Au deuxième jour de la grève enclenchée dans le secteur de l’éducation à la demande de l’Intersyndicale, la mobilisation est restée immuable.

Les six syndicats engagés à Constantine dans la grève représentés notamment par le Syndicat national autonome des professeurs de l’enseignement secondaire et technique (Snapest),l’Union nationale des travailleurs de l’éducation et de la formation (Unpef) et l’alliance des directeurs des trois paliers d’enseignement regroupés. La mobilisation demeure effective même si l’impact n’était pas à la hauteur de nos aspirations, devait confier au journal Horizons le coordinateur de wilaya du Snapest, ChouaïbBouabellou. «Ce débrayage a coïncidé avec la période des examens, ce qui a quelque peu donné lieu à des suivis épars en divers établissements dans les douze communes», a-t-il indiqué, se montrant pour le moins satisfait de la présence des acteurs concernés dans leur sit-in devant le siège de la direction de l’éducation au Coudiat.
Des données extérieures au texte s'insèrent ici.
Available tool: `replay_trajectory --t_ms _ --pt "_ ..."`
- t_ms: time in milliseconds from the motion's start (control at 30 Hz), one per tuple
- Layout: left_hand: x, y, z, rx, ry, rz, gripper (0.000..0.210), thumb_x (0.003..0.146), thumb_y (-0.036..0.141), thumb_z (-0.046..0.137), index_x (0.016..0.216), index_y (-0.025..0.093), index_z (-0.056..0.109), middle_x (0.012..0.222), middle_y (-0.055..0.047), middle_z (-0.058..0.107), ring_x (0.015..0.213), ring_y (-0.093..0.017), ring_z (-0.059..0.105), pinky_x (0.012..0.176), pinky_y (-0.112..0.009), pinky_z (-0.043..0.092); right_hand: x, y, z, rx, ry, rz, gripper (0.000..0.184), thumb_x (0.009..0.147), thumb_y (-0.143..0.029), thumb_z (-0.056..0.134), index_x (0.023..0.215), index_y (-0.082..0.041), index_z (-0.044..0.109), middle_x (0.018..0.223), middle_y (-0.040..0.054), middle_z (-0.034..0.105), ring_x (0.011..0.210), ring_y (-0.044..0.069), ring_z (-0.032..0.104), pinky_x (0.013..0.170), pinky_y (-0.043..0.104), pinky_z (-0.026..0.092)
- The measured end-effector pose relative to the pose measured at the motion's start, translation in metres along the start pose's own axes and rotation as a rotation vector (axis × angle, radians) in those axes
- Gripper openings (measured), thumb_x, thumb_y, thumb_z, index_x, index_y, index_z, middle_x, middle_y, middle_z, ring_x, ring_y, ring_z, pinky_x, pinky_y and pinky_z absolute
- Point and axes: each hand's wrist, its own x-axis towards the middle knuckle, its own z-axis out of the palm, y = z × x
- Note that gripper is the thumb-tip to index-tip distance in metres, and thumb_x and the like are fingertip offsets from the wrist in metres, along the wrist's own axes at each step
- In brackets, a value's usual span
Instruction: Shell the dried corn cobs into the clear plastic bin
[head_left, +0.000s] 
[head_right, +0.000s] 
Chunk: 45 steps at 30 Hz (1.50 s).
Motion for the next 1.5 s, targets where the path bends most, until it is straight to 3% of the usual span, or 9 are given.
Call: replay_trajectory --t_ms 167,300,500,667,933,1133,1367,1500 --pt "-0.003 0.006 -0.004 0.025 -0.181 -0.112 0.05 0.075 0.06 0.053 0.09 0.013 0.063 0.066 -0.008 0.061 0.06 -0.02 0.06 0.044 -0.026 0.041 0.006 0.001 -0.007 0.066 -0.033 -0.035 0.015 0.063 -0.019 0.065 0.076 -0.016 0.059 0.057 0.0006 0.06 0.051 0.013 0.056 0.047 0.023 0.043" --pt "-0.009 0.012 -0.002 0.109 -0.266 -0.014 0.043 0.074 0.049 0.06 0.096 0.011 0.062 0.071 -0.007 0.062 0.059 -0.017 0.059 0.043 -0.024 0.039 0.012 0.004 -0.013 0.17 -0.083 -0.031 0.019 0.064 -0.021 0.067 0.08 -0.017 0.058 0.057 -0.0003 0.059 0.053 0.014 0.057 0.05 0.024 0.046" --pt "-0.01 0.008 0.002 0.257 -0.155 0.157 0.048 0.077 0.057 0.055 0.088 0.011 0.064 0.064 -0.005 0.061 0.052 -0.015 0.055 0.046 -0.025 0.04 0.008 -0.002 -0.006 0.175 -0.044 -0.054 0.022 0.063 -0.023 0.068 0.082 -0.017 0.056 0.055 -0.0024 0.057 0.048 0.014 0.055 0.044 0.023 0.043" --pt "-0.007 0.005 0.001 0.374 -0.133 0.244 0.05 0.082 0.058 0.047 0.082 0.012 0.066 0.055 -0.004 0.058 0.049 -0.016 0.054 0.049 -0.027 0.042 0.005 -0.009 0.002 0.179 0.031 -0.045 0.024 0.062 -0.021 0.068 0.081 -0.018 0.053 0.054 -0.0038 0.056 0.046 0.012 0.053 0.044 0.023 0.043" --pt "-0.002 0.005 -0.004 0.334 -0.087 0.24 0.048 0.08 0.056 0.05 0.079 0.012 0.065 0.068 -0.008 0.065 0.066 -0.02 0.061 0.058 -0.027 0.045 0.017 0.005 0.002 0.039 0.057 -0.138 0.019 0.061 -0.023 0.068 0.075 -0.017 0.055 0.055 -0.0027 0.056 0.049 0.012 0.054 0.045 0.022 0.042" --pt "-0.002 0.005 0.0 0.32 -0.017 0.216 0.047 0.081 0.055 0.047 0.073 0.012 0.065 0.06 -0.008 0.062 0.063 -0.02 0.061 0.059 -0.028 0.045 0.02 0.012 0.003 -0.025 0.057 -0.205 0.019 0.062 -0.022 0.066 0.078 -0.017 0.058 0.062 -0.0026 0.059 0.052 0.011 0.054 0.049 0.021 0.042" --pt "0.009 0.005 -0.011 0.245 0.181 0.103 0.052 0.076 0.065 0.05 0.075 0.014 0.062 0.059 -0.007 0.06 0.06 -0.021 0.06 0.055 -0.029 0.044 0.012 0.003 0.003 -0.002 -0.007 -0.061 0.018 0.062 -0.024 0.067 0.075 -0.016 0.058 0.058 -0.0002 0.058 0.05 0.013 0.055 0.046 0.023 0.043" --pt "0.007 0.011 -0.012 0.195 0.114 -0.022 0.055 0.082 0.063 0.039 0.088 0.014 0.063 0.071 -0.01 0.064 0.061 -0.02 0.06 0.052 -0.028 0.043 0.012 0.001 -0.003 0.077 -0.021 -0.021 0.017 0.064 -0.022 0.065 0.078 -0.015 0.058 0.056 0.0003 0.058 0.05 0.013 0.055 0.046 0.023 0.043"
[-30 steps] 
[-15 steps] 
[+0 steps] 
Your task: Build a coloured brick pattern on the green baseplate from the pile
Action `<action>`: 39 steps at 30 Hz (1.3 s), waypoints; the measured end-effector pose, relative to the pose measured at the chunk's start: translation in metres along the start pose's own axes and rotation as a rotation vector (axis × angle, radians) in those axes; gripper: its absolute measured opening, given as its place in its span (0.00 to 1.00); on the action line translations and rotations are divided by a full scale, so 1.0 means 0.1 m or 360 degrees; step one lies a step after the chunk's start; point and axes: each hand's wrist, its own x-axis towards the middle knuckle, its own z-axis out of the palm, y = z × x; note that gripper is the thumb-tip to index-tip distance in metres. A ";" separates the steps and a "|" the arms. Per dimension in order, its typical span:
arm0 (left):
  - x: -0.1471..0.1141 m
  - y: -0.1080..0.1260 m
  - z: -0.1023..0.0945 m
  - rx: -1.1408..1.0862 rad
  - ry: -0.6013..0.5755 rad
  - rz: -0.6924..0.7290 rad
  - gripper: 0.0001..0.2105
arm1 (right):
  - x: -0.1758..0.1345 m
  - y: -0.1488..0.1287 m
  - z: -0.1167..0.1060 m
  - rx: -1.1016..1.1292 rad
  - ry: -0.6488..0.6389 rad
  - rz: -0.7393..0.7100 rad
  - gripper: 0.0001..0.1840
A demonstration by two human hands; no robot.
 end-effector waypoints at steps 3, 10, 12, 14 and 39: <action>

Pour Salim Z., le représentant de l’Unpef, la mobilisation dans les paliers primaire et moyen est plus qu’honorable. «Dans le primaire, on a enregistré 95% de suivi avec la même fréquence dans les collèges», a-t-il confié. Il a mis en relief la participation massive au débrayage des responsables des établissements scolaires. Cette présence aura quelque peu perturbé le secteur à Constantine. Et du coup, les statistiques sont faussées. Au point que la tutelle locale ne soit parvenue à communiquer aucune donnée sur le taux de suivi de la grève. Nos tentatives sont restées vaines auprès de cet organisme pour plus de détails sur le déroulé de l’interruption de travail. Un silence qui ouvre la voie à toute spéculation sur le volume exact du suivi. Voire la paralysie ayant sanctionné les écoles, collèges et lycées à travers la wilaya. In fine, le satisfecit est affiché par les grévistes qui espèrent un dénouement illico à leurs revendications en se mobilisant davantage aujourd’hui pour la troisième journée du débrayage.